Location: Children's Nutrition Research CenterTitle: The overweight or obese child
|O'CONNOR, TERESIA - Children'S Nutrition Research Center (CNRC)|
|SISLEY, STEPHANIE - Children'S Nutrition Research Center (CNRC)|
|BACHA, FIDA - Children'S Nutrition Research Center (CNRC)|
Submitted to: Book Chapter
Publication Type: Book / Chapter
Publication Acceptance Date: 11/30/2018
Publication Date: 1/8/2018
Citation: O'Connor, T., Sisley, S., Bacha, F. 2018. The overweight or obese child. In: Kline, M.W., Blaney, S.M., Giardino, A.P., Orange, J.S., Penny, D.J., Schutze, G.E., Shekerdemian, L.S., editors. Rudolph's Pediatrics. 23rd edition, Volume 1. Sykesville, MD: McGraw-Hill Medical. p. 1-7.

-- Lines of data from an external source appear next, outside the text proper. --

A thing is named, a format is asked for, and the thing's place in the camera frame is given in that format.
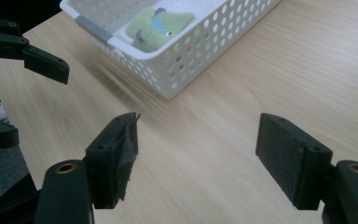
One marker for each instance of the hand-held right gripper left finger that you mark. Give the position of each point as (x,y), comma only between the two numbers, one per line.
(108,168)

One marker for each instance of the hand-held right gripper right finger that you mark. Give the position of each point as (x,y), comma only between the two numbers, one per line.
(289,161)

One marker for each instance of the green patterned sock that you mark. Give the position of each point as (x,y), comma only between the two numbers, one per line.
(158,29)

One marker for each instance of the white perforated plastic basket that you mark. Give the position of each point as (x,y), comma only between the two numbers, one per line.
(183,65)

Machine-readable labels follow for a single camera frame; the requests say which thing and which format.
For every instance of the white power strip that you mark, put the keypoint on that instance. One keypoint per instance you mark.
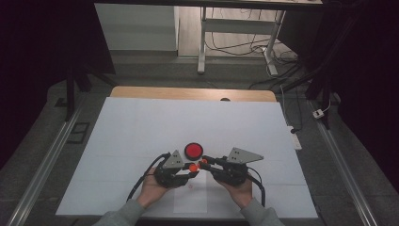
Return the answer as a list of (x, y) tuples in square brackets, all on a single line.
[(295, 139)]

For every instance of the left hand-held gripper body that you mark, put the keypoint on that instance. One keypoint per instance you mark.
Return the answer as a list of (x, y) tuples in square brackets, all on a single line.
[(171, 175)]

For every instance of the dark curtain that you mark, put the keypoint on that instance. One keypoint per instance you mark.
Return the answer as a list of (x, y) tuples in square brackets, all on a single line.
[(373, 78), (31, 62)]

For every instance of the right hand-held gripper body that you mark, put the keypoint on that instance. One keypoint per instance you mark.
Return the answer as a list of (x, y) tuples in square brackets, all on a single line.
[(233, 172)]

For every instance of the large white table cover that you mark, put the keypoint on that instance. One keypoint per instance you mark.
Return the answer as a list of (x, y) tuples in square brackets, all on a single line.
[(141, 125)]

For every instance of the white cabinet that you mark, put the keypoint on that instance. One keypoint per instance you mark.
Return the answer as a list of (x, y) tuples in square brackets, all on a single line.
[(138, 28)]

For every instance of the round black red ink pad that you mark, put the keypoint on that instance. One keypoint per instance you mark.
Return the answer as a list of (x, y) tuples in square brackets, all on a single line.
[(193, 151)]

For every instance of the metal floor rail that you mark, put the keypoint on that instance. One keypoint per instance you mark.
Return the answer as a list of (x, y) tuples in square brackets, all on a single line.
[(345, 169), (44, 172)]

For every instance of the dark table grommet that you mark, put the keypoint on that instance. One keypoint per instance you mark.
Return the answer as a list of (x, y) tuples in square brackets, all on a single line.
[(225, 99)]

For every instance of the white desk frame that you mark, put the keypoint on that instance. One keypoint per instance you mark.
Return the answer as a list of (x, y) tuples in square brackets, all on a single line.
[(202, 47)]

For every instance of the black floor socket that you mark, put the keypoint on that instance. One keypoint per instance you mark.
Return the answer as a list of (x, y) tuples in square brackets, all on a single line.
[(78, 133)]

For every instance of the wooden table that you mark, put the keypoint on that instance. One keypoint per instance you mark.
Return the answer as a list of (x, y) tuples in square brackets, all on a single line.
[(175, 93)]

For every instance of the small white adapter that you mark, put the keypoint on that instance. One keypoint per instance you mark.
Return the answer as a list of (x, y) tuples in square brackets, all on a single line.
[(318, 114)]

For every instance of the person's left hand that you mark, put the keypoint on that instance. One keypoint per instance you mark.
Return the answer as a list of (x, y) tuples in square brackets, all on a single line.
[(150, 191)]

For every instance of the black stand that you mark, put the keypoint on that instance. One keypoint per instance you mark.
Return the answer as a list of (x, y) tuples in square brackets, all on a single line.
[(324, 84), (70, 94)]

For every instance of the small white paper sheet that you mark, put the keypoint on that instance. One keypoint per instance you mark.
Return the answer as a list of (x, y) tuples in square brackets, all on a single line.
[(191, 201)]

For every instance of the person's right hand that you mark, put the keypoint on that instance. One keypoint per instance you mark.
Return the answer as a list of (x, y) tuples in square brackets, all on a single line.
[(240, 193)]

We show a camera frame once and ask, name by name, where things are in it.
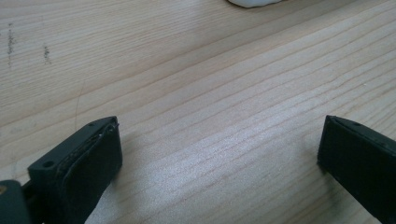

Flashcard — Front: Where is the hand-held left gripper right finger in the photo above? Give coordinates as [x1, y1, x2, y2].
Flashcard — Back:
[317, 114, 396, 224]

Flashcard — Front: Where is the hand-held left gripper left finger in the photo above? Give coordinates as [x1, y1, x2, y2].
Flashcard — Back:
[21, 116, 123, 224]

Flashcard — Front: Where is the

Technical Abstract: Childhood obesity has been identified as a critical medical and public health problem due to both an increase in prevalence of overweight and obesity among children and the increased risk for obesity-associated diseases and conditions in these children. Reports from the National Health and Nutrition Examination Survey (NHANES) by the Centers for Disease Control and Prevention (CDC) estimate that 31.8% of the US pediatric population, 2 to 19 years old, were overweight in 2011-12, and 16.9% were obese. The incidence of overweight and obesity has tripled in the United States over the past 3 decades, leading to the prediction that the current generation of children will have a shorter life expectancy than that of their parents. Also alarming is the increasing prevalence of extreme obesity among children, with 6% of youth aged 2 to 19 years old meeting that criteria in 2013-4. Children who have extreme obesity are at particularly high risk for developing obesity-associated comorbidities and diseases, including some that were previously considered only of adult onset, such as type 2 diabetes. The incidence of both overweight and obesity increases as children get older. Many physicians recommend greater efforts to prevent the development of obesity starting in early childhood to reverse this troubling trend. Ethnic minority children in the United States, specifically Hispanic and non-Hispanic black children, are at greatest risk for overweight and obesity. Health disparities due to differences in access to healthy environments, resources, and health care may be contributing to this difference in prevalence. A child’s weight status is influenced by a combination of genetic, behavioral, environmental, and psychosocial variables. Interventions that attempt to prevent or treat obesity among children need to consider the complex interactions of these variables and ensure that the underlying factors for the current health disparities in obesity rates are addressed.